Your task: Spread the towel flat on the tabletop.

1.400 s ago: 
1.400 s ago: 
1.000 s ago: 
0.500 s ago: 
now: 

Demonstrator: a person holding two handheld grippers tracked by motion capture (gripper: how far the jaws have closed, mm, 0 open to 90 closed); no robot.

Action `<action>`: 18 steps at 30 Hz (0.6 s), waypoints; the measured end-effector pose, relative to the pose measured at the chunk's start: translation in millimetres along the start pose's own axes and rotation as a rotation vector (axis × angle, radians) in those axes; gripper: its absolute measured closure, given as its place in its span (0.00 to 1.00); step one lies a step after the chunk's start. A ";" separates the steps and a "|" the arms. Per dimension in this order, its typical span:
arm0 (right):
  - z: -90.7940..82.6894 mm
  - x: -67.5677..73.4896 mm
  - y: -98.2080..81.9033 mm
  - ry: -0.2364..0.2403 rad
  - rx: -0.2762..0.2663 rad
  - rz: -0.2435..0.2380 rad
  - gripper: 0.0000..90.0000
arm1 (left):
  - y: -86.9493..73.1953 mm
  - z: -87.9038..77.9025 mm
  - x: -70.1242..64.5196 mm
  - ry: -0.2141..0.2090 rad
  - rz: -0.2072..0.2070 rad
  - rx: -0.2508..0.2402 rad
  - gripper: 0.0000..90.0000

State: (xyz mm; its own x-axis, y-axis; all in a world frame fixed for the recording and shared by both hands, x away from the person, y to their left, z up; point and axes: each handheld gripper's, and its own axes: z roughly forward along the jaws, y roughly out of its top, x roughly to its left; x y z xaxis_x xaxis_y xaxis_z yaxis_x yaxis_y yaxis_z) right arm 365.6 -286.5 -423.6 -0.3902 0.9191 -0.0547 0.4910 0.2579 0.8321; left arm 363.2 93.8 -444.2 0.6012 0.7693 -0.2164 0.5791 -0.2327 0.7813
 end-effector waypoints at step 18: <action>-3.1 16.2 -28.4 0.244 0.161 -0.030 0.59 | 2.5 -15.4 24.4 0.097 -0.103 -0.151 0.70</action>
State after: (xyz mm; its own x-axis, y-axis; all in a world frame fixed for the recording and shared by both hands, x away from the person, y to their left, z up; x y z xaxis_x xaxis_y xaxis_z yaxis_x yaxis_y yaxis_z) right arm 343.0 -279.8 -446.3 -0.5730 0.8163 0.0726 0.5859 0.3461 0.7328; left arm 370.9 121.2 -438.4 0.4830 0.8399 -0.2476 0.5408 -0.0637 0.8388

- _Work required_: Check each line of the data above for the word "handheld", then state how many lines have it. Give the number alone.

- _Result of the exercise_: 2